We have found what we were looking for

Unlike Bono.

Gathering shells on the beach

I needed an image that communicated searching and finding. This is my mother shelling on Sanibel.

On one of the applications for one of the wholesalers I described our shop as being located at the dynamic corner of Robert Street North and 9th. This is turning out to be an understatement.

Through our door have walked artists, travelers, business owners, office workers and so many others whose stories are far different from my own. Yesterday I had a conversation with a builder about gentrification and displacement. A few hours later when the sun was low and I was getting ready to close up and crack a beer, a man pushing a walker came through our front door. He started name dropping Campagnolo, Shimano and Suntour. Turns out, his buddy in high school set up a shell company to buy bike parts at wholesale for his personal bike builds. Amazing. When we wrapped up he was talking about how he might harness one of the Lime scooters for a little extra speed. Brilliant.

We love our corner. It is a real crossroads which is something that we need more of… because it builds empathy. The last thing I overheard before I closed up shop last night was ‘there are some good restaurants up that way, and a great grocery store, but this is really a bad part of downtown.’ As the kids say: Thank U, Next!

What are people riding?

dirty dirty chain

This one doesn’t need a doctor it needs a priest! The chain couldn’t be saved and this customer is a candidate for a wet condition/dry lube.
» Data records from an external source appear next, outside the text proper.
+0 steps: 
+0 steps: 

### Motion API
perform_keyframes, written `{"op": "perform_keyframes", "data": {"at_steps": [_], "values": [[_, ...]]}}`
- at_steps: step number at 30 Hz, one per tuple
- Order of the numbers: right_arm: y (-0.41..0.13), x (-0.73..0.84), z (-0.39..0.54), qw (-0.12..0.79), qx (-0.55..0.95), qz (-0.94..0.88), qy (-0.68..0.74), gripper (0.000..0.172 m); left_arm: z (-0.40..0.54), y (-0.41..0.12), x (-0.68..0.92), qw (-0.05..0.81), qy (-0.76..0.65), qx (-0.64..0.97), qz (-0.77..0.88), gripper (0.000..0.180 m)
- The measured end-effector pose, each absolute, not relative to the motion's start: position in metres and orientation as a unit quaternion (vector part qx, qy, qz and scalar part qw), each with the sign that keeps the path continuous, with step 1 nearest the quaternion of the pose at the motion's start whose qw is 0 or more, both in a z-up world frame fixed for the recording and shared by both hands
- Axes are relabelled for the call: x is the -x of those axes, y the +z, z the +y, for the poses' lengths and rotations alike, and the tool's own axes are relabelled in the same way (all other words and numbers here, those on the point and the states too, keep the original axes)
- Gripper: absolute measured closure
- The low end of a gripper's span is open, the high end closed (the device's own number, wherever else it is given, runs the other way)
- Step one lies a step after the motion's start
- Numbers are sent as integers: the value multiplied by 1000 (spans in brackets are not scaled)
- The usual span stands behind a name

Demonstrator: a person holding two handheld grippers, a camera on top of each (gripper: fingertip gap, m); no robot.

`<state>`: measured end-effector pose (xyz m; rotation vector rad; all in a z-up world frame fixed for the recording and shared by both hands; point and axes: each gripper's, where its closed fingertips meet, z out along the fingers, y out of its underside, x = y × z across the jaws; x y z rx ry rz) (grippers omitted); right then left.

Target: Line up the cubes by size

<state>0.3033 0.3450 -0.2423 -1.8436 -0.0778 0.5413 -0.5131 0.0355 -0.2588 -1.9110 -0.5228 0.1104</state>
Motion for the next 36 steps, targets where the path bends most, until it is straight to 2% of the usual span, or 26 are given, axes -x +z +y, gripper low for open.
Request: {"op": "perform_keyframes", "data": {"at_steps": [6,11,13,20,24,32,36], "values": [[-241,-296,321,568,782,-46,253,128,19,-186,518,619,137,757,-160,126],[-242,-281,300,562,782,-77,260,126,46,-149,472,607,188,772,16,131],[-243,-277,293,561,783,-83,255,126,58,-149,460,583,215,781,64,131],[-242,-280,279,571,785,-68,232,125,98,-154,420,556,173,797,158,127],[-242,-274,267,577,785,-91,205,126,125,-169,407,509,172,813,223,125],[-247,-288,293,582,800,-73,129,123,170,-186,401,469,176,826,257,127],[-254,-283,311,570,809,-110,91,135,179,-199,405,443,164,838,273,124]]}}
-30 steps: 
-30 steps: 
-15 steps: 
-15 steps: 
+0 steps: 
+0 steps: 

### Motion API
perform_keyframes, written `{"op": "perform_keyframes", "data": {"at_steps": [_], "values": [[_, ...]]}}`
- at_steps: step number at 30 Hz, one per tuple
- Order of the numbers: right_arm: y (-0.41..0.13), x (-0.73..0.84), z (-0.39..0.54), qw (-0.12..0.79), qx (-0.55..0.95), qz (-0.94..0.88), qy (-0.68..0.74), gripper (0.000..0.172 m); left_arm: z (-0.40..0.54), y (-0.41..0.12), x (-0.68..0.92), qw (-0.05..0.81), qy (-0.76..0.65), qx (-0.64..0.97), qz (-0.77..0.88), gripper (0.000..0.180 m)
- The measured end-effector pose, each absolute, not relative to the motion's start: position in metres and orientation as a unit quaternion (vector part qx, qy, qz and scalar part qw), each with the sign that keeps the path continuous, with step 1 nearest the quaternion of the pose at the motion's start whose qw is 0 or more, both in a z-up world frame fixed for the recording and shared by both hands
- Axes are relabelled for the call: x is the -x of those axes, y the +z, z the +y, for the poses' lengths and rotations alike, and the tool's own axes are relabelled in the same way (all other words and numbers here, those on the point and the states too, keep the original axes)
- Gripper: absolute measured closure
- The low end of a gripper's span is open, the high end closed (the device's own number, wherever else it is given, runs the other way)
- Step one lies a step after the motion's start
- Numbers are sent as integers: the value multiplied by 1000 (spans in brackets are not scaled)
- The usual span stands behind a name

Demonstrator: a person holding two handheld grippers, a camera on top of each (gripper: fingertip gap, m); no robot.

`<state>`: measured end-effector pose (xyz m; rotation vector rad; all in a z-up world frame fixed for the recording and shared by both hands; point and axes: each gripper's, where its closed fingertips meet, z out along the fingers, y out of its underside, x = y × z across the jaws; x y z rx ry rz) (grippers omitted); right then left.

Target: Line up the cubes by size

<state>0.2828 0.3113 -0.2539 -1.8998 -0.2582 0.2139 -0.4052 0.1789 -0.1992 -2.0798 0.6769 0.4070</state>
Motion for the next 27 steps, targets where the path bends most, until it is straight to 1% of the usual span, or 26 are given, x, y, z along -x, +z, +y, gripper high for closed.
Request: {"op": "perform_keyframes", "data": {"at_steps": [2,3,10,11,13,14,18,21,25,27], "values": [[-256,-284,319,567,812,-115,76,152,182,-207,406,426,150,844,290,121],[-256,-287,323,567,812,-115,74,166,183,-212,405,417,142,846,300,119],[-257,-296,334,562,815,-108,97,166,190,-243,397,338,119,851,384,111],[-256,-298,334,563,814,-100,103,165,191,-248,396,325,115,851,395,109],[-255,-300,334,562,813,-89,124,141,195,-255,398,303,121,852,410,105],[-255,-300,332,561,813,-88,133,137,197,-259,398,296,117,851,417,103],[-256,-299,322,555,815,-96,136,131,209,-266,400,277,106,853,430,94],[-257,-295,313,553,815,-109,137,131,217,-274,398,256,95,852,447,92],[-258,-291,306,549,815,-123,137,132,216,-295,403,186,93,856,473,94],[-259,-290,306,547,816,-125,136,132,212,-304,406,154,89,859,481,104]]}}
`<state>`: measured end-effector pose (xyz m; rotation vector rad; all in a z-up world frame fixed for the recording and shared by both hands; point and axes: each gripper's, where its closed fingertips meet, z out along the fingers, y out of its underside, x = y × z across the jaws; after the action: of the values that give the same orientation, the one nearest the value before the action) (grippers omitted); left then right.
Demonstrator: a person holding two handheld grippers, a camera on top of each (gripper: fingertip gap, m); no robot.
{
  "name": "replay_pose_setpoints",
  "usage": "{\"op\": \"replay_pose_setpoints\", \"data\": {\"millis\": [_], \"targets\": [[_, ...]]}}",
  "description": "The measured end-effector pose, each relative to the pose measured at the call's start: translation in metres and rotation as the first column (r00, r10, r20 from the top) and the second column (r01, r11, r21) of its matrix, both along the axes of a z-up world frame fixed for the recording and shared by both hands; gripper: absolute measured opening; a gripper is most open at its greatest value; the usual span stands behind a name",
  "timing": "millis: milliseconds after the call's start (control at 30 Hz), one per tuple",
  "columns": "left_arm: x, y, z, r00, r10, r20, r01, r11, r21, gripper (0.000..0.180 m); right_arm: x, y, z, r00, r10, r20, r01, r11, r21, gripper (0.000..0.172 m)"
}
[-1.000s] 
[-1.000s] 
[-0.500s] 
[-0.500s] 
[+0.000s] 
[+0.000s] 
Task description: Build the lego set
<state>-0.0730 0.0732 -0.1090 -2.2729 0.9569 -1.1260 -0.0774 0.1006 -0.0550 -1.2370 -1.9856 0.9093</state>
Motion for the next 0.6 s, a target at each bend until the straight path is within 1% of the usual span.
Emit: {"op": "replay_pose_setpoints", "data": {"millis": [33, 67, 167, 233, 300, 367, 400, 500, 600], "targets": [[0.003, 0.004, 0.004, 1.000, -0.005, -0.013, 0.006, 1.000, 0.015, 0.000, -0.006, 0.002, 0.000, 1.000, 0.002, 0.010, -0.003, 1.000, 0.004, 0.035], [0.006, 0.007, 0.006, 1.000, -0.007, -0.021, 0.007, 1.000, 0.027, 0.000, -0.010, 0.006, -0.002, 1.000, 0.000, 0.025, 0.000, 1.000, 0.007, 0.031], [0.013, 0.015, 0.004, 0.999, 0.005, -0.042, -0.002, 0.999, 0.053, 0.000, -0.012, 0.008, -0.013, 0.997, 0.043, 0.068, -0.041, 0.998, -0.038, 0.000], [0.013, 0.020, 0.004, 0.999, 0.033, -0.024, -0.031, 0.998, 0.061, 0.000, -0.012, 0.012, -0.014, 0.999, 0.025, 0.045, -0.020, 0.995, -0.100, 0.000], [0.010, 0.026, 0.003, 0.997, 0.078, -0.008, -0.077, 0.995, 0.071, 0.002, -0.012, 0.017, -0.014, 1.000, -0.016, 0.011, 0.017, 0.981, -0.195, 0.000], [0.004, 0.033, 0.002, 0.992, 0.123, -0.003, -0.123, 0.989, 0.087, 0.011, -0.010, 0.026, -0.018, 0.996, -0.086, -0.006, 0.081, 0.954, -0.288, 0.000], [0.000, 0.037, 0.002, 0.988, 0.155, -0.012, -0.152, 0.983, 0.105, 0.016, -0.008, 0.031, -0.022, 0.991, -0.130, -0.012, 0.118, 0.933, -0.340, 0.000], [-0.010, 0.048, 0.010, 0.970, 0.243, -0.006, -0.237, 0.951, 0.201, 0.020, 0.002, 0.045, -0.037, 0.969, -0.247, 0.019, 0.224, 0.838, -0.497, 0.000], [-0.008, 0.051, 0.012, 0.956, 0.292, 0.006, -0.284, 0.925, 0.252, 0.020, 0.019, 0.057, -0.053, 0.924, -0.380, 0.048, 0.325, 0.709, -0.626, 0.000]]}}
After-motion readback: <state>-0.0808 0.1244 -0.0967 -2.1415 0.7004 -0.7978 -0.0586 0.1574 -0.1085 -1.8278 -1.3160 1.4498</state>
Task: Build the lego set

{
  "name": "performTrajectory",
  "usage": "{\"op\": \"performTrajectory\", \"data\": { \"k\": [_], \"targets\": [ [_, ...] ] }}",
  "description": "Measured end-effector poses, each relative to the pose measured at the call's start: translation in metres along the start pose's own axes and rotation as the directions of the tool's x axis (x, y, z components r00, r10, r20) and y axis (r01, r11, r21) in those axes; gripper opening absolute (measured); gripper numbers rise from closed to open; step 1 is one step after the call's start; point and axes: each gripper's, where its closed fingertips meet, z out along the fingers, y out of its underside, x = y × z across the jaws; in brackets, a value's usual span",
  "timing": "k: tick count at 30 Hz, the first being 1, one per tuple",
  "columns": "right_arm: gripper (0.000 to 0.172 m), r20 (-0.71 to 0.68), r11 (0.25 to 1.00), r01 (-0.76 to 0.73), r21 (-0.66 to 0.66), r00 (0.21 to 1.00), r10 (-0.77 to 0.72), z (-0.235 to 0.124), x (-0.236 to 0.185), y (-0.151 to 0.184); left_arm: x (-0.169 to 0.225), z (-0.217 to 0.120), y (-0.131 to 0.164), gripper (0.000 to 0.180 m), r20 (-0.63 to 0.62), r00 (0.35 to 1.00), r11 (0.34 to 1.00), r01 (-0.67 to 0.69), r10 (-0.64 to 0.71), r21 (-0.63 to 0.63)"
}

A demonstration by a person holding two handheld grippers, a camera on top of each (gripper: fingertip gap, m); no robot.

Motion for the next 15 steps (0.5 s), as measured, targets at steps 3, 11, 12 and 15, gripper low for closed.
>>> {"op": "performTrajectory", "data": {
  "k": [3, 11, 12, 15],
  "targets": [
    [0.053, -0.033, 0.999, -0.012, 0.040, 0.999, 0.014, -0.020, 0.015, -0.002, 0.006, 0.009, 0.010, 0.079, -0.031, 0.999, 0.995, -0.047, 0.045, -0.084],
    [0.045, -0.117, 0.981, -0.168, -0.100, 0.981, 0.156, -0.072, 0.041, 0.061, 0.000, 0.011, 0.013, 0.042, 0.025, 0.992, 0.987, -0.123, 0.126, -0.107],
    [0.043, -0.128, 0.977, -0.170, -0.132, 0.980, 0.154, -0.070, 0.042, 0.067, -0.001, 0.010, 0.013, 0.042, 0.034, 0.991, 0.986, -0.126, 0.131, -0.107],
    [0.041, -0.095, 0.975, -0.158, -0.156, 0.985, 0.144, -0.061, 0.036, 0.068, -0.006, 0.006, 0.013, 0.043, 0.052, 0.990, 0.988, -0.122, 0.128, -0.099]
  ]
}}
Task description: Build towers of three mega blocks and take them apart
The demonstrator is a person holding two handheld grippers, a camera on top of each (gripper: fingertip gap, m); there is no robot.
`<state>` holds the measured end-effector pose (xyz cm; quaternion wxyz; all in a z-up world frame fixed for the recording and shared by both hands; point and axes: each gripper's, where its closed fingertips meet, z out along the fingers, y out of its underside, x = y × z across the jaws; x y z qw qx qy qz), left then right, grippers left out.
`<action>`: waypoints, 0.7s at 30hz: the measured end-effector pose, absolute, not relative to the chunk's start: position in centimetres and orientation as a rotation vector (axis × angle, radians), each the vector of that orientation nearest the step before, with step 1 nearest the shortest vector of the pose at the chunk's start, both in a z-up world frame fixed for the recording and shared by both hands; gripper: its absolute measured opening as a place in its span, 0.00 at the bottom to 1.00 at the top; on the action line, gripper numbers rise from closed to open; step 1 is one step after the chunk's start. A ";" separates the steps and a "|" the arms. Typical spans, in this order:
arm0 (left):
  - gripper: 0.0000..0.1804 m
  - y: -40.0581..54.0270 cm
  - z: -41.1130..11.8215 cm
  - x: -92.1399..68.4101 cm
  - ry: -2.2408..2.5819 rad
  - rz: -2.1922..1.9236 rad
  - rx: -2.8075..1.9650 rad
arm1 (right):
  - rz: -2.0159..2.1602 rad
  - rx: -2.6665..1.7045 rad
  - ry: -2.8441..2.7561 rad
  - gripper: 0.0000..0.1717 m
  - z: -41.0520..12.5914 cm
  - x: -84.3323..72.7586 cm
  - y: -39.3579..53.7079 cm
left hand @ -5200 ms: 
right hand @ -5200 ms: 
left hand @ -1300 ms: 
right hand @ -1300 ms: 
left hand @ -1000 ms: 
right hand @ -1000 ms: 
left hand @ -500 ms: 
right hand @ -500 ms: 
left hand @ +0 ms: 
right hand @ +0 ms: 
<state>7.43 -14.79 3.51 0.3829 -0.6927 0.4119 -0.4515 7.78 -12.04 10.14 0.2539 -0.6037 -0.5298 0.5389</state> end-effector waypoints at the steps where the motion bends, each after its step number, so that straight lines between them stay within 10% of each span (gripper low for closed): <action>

Last month Anne Lusk (Harvard School of Public Health) posted an article on CityLab entitled “You Can’t Design Bike-Friendly Cities Without Considering Race and Class.” Word! To sum up her argument: Put more bike lanes where people are riding because ‘the single biggest group of Americans who bike to work live in households that earn less than $10,000 yearly.

Since opening we’ve been doing a lot of work on bikes that have 7 speed freewheels and 8 speed cassettes. If there’s a disc brake in the equation, then it is most likely mechanical. These bikes are being ridden for transportation not recreation or fitness. The concerns of these customers don’t start with ‘we need more protected bike lanes’; it’s more like: ‘I need a good place to lock up my bike so I don’t have another one stolen.’

So, yeah, planners, think about the people who are really riding instead of those we are trying to entice to give up their cars. (Psst: Those people will be fine no matter what!)

What we are learning

Being a problem solver is the best part about being a bike mechanic. There’s usually a new challenge every day. Uneven wearing of the front brake pads? 1) check whether the wheel is properly inserted into the frame; 2) check whether the brake is properly centered and the pads equally spaced; 3) ask whether the customer has worked on his bike (actually, this is Step 0); 4) check the wheel’s dish; and 5) check the alignment of the fork’s dropouts. In general, the diagnostic should progress from least to most invasive cause/solution. So far we’ve seen two bikes with uneven front brake wear and both were caused by bent dropouts.

In my former assignment we didn’t see much of that. That’s probably a consequence of who we were serving: roadies riding carbon forks. I also wasn’t doing this…

Chasing and facing a bb

Chasing and facing a bottom bracket shell. New tools; new tricks. Had to bust out the Park Tool BTS-1 sooner or later. This is a Fairview frame we are building for sale.